Traveling light


When we set out, I had no idea it would turn into a summer on the road. Honestly.

We gave the phrase “traveling light” a new meaning. Simply hitchhiking away from the familiar, leaving behind roads and houses that we recognized, and sailing off on a grand adventure with just the clothes on our backs, and twenty five dollars in our pocket. From northern Wisconsin we made our way south, then east, meandering through state after state, begging meals at Burger King and Dairy Queen, offering to pick up the parking lot trash in the hot sun for a chicken sandwich, fries and a drink. We lived on the kindness of strangers; we slept curled in the corners of backseats, jolted awake by turns and braking… a surreal world of lights in darkness, and the swoop of semi trucks as they passed too close for comfort.

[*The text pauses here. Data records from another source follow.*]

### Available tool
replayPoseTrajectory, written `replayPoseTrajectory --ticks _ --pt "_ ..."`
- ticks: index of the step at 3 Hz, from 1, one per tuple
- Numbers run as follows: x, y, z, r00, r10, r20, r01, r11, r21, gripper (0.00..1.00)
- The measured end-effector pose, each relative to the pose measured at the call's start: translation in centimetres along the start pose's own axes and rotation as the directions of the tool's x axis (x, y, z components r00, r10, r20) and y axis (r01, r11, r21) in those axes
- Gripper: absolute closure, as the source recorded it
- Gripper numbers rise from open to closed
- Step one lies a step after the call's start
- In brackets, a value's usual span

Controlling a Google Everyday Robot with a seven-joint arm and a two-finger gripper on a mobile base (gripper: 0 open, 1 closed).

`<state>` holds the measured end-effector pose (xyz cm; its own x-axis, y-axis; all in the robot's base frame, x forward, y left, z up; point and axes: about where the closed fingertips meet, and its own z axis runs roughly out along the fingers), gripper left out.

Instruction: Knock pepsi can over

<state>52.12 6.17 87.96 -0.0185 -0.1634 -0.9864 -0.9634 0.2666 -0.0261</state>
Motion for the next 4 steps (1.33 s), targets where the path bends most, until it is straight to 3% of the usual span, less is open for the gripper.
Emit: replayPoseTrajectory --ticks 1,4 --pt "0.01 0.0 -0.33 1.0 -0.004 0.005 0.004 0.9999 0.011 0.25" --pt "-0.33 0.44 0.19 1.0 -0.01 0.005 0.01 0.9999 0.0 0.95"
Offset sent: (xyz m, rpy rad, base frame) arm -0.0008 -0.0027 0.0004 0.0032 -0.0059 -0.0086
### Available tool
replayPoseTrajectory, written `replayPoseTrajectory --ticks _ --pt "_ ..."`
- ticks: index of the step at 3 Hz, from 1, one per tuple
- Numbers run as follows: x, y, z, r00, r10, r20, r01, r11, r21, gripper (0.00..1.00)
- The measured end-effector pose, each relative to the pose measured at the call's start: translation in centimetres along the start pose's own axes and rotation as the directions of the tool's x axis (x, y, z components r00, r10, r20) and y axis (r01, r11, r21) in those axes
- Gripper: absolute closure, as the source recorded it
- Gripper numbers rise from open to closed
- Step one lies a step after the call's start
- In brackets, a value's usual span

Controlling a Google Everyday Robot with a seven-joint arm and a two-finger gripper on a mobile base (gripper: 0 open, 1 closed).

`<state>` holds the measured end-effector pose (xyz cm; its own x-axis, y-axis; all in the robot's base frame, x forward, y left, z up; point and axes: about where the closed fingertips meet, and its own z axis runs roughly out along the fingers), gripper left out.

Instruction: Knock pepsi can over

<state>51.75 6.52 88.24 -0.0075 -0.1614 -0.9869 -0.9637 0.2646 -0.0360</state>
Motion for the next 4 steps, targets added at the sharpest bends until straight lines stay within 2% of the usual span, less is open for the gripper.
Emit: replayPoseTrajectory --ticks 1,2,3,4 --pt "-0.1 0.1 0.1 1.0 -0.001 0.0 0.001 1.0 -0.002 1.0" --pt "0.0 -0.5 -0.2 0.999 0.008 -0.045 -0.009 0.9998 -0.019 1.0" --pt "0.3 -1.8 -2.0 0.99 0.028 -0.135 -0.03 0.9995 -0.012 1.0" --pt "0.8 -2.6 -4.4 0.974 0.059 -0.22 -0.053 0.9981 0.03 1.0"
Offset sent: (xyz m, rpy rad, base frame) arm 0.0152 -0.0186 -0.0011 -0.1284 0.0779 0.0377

Down through the late summer haze we traveled, to the Florida Keys, burning our skin in the blinding sun and our feet on the hot pavement. We swam the sugar sand beaches of Panama City in our clothing until the lifeguards chased us off. Someone bought us some beer, and when one of the bottles crashed to a gas station driveway, things quickly turned ugly. Police had more tolerance of vagrants back then, and we got off with just a warning to leave Ft. Lauderdale.

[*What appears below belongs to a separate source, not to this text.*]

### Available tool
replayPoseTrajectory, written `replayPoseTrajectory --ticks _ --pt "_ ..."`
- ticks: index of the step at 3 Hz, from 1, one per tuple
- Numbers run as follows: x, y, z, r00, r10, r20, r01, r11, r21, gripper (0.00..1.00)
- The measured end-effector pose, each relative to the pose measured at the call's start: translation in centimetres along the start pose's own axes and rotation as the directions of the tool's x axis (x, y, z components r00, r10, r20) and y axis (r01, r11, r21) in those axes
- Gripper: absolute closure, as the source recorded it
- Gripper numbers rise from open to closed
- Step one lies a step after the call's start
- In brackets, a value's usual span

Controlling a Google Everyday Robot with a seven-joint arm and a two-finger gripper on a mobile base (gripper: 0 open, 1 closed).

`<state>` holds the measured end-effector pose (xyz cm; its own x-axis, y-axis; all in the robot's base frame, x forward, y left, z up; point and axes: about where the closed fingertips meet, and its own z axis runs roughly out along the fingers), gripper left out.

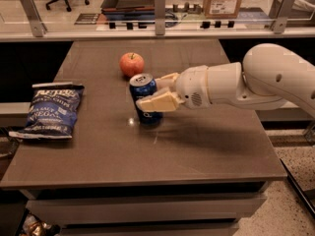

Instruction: Knock pepsi can over

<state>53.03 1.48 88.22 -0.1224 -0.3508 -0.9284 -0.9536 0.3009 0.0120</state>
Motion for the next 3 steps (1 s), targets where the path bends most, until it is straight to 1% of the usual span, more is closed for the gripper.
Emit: replayPoseTrajectory --ticks 1,2,3 --pt "0.6 0.2 -2.3 0.996 0.021 -0.083 -0.017 0.9986 0.049 1.0" --pt "0.1 0.9 -4.3 0.985 0.018 -0.173 -0.002 0.9955 0.095 1.0" --pt "-1.6 1.1 -5.8 0.967 -0.003 -0.255 0.034 0.9923 0.119 1.0"
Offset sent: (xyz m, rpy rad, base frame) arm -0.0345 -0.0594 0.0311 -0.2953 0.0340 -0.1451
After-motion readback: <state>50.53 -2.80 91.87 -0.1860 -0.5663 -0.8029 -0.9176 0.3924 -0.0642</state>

The road and the rides led us through the tiny villages of Alabama, dark faces peering from porches and eyes that never left us for a moment. The heat was like a hand pushing us, and we swam through wet air toward the mountains. Somewhere near the Mississippi line, a trucker picked us up. At a rest stop, he climbed down to gas up, and we saw a small gun in his glove compartment. We never dreamed he would use it on us.
Perhaps ugly words were spoken. Maybe he was sick of two unwashed hippies in his truck. I am not sure what caused him to wave that gun and tell us to get out, but the next thing I knew, we were standing in the light of early dawn, watching the truck roll away with our meager possessions, including my shoes. It wouldn't be until San Antonio that someone threw their flip-flops out their car window to me as I danced on the hot pavement.